Bu lafı Başbakan sık kullanıyor. Ama hiç iyi bir laf değil.
Herşeyini kaybetmiş bir milletin sanki soluk alacağı yegane bahçesi
kalmış gibi, moral bozucu bir ifade:
-Son kale.
Nasıl yani?
O da düşerse eller yukarı.
Hay Allah.
Böyle bir ihtimal mi var?
Başbakan bu üslubu değiştirmeli.
Türkiye, son kale değil.
-Tek kale.
***
Halbuki öbür lafı ne güzel Başbakan Davutoğlu’nun.
Hani var ya...
Yaygın bir endişe:
-Bizi acaba Suriye bataklığına mı çekmek istiyorlar?
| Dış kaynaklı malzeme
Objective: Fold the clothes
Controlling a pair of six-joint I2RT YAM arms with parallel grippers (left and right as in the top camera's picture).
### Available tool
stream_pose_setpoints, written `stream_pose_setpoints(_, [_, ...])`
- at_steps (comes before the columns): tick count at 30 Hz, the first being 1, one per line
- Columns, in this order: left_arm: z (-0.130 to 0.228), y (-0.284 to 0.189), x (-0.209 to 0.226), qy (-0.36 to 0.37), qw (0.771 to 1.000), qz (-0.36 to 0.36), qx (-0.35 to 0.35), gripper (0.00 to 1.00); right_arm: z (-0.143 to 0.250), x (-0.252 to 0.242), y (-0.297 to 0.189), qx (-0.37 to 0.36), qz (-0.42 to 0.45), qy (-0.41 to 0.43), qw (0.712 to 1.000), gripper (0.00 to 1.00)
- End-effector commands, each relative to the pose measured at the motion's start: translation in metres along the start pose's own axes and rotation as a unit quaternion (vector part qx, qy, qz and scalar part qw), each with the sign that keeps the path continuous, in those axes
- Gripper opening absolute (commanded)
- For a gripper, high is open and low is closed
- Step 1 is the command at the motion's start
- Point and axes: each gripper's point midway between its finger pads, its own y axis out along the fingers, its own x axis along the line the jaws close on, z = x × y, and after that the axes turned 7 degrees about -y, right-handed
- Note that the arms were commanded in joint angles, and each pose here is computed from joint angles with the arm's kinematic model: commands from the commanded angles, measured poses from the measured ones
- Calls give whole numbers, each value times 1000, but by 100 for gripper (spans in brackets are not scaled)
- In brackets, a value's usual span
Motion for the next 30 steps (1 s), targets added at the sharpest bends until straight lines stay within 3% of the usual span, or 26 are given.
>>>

İşte bu noktada Başbakan dedi ki:
-Onların istediği gün ve saatte değil -eğer gerekiyorsa- gününü,
saatini, biçimini ve dozunu biz tayin ederiz.
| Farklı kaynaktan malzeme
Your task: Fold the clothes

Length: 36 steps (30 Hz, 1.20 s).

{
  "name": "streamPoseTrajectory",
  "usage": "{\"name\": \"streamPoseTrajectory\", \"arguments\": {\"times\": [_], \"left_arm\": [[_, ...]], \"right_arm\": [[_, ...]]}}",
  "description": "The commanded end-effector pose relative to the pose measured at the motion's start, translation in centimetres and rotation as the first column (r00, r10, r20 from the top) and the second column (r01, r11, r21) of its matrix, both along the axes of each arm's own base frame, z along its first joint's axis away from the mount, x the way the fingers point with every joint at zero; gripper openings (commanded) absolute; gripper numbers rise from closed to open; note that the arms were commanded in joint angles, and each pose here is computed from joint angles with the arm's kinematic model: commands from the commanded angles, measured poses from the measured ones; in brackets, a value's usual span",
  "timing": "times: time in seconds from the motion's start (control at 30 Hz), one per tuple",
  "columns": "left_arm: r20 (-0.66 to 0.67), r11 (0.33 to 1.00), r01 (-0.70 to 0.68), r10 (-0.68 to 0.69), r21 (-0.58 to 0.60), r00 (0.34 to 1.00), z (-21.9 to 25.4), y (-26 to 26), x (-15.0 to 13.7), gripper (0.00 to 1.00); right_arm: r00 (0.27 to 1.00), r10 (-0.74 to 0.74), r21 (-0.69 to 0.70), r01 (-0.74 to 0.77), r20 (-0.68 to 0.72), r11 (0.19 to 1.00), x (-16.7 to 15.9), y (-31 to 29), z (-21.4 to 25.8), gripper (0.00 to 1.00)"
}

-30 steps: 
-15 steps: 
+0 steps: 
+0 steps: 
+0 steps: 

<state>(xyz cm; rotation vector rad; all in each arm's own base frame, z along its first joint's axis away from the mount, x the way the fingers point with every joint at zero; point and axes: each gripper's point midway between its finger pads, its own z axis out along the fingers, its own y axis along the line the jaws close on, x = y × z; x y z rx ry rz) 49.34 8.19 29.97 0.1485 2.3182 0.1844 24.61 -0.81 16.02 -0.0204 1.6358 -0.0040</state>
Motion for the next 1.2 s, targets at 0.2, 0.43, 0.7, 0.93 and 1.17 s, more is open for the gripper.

Ferahlatıcı bir açıklama bu.
***
Öbür konuya ısrarla dönmek istiyorum.
Son kale lafı, benim bile moralimi bozuyor. Çünkü kendimi, penaltı
atışlarındaki bir çaresiz kaleci gibi hissediyorum. Telafisi
yok. Top beni geçerse gol.
Neye benzer bilir misiniz?
Bunu Başbakan’a belki şöyle anlatabilirim.
İzmir için CHP’nin son kalesi derler... Ve CHP seçmeni buna çok
üzülür.
İşte öyle bir şey.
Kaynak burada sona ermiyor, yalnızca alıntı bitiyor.